Hyperosmotic sucrose stress for 30 minutes results in significant ‘congelation’ of interphase nuclear chromatin and clustered mitotic chromosomes (Figure 1). Similar interphase chromatin changes (i.e., condensed chromatin granules and fibers interspersed with large ‘chromatin-free’ voids) have been reported earlier [3,11–13]. However, the hyperosmotic ‘gel’ remnants of mitotic chromosome clusters have not been previously described. Figure 1(a) (isosmotic conditions) displays an interphase nucleus possessing a ‘fine’ chromatin (DAPI) meshwork surrounded by ‘epichromatin’ immunostaining (mAb PL2-6, highlighting the surface of chromatin with exposed nucleosome ‘acidic patches’ [26–29]). Figure 1(b) (hyperosmotic 300 mM sucrose) shows an interphase nucleus with coarse chromatin fibers and voids, and epichromatin staining near the nuclear envelope. Figure 1(c) (isosmotic) displays normal mitotic chromosomes with epichromatin staining at the outer surface of the chromosome cluster. Figure 1(d) (300 mM sucrose) presents a congealed amorphous mitotic chromosome cluster surrounded by epichromatin staining. It is clear that treatment of rapidly growing HL-60/S4 cells with hyperosmotic sucrose for 30 min results in dramatic microscopic changes in interphase chromatin and mitotic chromosome architecture. Supplementary Figure S1 displays similar effects of hyperosmotic sucrose stress upon interphase and mitotic U2OS cells.

Figure 1.

Hyperosmotic sucrose stress causes chromatin congelation. HL-60/S4 Cells incubated ± 300mM sucrose, 37°C, fixed and imaged in a confocal microscope. (a-d) Stained with mAb PL2-6 (anti-epichromatin, red) and DAPI (cyan); (e-h) Stained with Rabbit anti-H3S10p (red) and DAPI (cyan). (a,b) interphase nuclei; (c, d, g, h), mitotic chromosomes; (e, f), low magnification survey of interphase and mitotic cells; (a, c, e, g), 0 mM sucrose; (b, d, f, h), 300 mM sucrose. Magnification bars, 10 µm.

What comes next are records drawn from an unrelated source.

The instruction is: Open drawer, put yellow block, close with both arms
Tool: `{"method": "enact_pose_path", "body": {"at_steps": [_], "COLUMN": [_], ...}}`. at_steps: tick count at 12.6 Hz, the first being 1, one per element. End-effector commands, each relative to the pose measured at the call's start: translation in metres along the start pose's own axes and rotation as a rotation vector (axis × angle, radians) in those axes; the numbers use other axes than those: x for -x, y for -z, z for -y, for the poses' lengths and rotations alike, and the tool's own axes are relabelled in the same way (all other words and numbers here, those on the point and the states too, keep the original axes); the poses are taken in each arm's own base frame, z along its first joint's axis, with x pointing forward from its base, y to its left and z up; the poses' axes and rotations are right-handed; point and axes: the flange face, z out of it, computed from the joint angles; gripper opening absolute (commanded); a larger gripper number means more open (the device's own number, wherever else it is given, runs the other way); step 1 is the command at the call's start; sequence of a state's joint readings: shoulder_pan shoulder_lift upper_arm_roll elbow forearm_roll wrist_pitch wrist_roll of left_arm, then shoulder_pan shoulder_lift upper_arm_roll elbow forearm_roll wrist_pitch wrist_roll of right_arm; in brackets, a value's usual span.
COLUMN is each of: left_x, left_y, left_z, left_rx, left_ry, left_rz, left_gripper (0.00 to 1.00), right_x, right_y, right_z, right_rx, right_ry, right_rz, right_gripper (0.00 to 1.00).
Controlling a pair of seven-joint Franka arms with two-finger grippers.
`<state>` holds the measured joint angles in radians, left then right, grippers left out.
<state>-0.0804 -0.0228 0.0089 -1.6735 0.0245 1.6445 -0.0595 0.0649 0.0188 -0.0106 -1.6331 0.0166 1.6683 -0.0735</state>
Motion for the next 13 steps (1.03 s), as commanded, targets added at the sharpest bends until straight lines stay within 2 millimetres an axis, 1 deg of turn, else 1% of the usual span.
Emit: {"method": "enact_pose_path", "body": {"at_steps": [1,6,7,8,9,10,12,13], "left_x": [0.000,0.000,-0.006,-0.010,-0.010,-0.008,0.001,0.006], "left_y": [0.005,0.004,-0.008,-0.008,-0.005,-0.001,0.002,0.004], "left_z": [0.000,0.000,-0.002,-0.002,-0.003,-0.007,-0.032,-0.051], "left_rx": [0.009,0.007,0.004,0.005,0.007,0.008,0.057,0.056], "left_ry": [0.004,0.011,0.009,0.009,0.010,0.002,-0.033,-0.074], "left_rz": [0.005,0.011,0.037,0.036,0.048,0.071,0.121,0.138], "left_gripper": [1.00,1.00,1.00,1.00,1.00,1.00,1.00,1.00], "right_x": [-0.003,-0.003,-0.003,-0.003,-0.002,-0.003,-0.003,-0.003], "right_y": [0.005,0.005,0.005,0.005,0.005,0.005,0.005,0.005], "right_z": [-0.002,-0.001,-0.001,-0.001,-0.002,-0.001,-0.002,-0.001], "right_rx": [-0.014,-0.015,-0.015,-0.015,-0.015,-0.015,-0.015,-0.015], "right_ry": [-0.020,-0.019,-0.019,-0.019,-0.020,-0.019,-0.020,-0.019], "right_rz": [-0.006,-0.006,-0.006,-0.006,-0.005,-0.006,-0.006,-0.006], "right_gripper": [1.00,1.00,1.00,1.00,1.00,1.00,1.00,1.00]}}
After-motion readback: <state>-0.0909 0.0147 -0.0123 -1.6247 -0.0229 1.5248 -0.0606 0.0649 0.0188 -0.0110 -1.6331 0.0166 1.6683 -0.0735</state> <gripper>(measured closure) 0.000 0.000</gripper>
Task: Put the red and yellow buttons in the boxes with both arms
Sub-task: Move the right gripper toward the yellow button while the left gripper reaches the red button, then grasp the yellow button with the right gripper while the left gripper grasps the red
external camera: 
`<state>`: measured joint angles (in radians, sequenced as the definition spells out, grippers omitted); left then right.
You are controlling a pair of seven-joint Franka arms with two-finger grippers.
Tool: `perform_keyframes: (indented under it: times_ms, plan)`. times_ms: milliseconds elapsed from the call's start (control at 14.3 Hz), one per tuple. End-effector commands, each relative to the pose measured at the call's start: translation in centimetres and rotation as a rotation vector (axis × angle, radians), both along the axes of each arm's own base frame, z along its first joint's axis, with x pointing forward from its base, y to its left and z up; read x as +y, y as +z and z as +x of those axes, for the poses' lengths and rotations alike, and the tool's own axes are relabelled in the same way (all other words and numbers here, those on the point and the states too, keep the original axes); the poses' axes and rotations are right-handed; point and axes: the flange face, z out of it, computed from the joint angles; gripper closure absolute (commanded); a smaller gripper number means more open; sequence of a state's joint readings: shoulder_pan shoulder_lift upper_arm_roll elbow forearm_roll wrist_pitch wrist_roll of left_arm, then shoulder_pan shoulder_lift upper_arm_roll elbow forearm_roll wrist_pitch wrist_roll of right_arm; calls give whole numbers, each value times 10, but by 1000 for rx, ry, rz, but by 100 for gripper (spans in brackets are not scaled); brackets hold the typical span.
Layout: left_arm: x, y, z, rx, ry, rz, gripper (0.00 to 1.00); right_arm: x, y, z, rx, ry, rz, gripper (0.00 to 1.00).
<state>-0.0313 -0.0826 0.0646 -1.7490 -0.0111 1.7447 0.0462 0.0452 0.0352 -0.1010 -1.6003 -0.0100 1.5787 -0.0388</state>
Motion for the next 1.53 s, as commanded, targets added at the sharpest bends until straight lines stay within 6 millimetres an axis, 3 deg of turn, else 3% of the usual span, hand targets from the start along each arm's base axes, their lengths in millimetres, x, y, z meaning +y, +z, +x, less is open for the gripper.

Confirmation of the identity of congealed mitotic chromosomes was obtained by immunostaining of the fixed and permeabilized cells with anti-H3S10p antibody, which has been shown to be specific for mitotic chromosomes in cycling cells [30,31]. Figure 1(e-h) display images of cycling HL-60/S4 cells stained with anti-H3S10p and DAPI. Figure 1(e,g) show cells at isosmotic conditions, demonstrating that only mitotic chromosomes reveal H3S10p staining at the outer surface of the chromosome cluster. Figure 1(f,h) show that congealed mitotic chromosomes maintain the ‘surface’ staining with anti-H3S10p. We have previously shown that anti-epichromatin antibody (PL2-6) staining overlaps and extends slightly outside H3S10p staining [26,28]. It is clear that, as with PL2-6 immunostaining, the H3S10p epitopes remain at (or near) the outer surface of the mitotic chromosome clusters, whether or not they are perturbed by hyperosmotic treatment. Figure 2 compares the chromatin structure disruptive effects of 300 mM sucrose to those of 150 mM NaCl; the immunostained images are virtually indistinguishable. We conclude that ‘acute’ in vivo hyperosmotic treatment of interphase and mitotic cells, whether by sucrose or NaCl, results in a similar perturbation (congelation) of chromatin architecture.

Figure 2.

Hyperosmotic NaCl and sucrose stress cause chromatin congelation. HL-60/S4 cells incubated in the presence of 300 mM sucrose (a) or of 150 mM NaCl (b), immunostained with mAb PL2-6 (anti-epichromatin, red) and DAPI (cyan). Each panel contains one interphase nucleus and one cluster of congealed mitotic chromosomes. Magnification bar, 5 µm.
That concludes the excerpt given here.